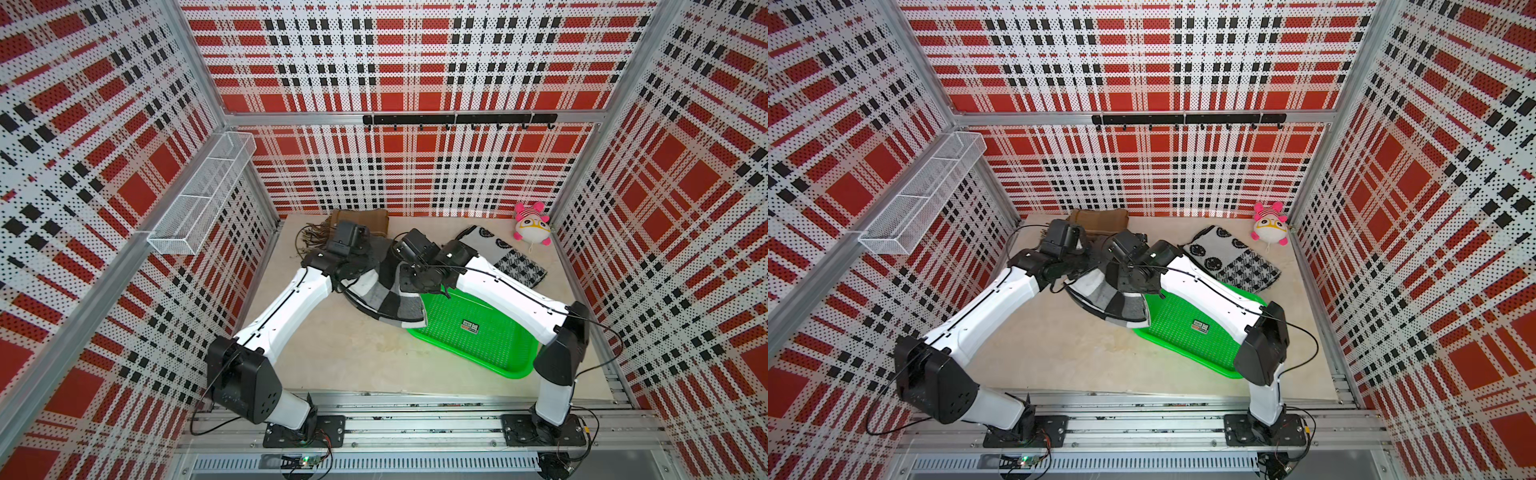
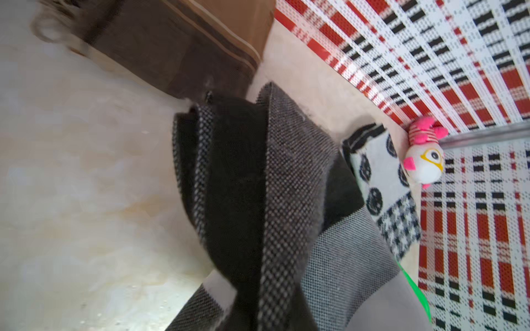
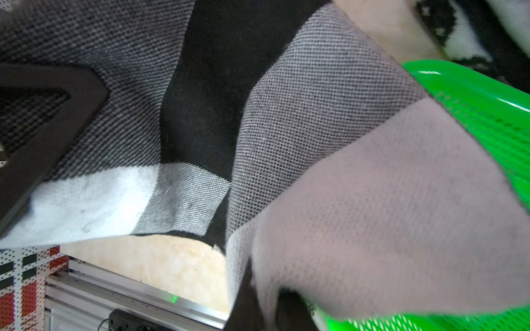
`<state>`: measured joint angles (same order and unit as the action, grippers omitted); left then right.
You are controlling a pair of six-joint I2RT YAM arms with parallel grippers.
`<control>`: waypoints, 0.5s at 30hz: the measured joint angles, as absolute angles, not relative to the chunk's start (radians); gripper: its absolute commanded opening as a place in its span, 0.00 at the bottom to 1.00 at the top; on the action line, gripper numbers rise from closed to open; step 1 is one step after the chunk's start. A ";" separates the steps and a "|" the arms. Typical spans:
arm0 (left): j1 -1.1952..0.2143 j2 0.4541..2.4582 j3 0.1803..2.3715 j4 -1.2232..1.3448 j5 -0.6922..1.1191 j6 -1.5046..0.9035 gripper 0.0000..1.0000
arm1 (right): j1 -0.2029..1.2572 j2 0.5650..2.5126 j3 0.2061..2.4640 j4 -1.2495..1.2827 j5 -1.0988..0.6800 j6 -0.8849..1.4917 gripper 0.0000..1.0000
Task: Put the folded scarf in the basket
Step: Place the scarf in the basket.
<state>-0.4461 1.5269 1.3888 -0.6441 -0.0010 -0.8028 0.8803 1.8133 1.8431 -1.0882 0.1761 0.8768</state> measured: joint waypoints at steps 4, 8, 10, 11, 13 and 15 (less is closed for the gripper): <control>-0.559 1.623 1.476 -0.644 -0.002 -0.830 0.00 | 0.853 1.666 1.653 -1.113 0.218 0.908 0.00; -0.661 1.711 1.531 -0.631 0.002 -0.856 0.00 | 0.789 1.525 1.474 -1.148 0.241 0.931 0.00; -0.703 1.750 1.547 -0.620 0.008 -0.867 0.00 | 0.754 1.466 1.402 -1.160 0.253 0.937 0.00; -0.723 1.772 1.556 -0.613 0.012 -0.873 0.00 | 0.735 1.440 1.371 -1.169 0.260 0.938 0.00; -0.756 1.810 1.573 -0.607 0.016 -0.883 0.00 | 0.699 1.389 1.304 -1.175 0.270 0.936 0.00; -0.789 1.851 1.594 -0.601 0.018 -0.891 0.00 | 0.654 1.345 1.242 -1.180 0.270 0.929 0.00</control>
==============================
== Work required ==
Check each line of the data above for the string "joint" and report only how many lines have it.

== The answer ==
4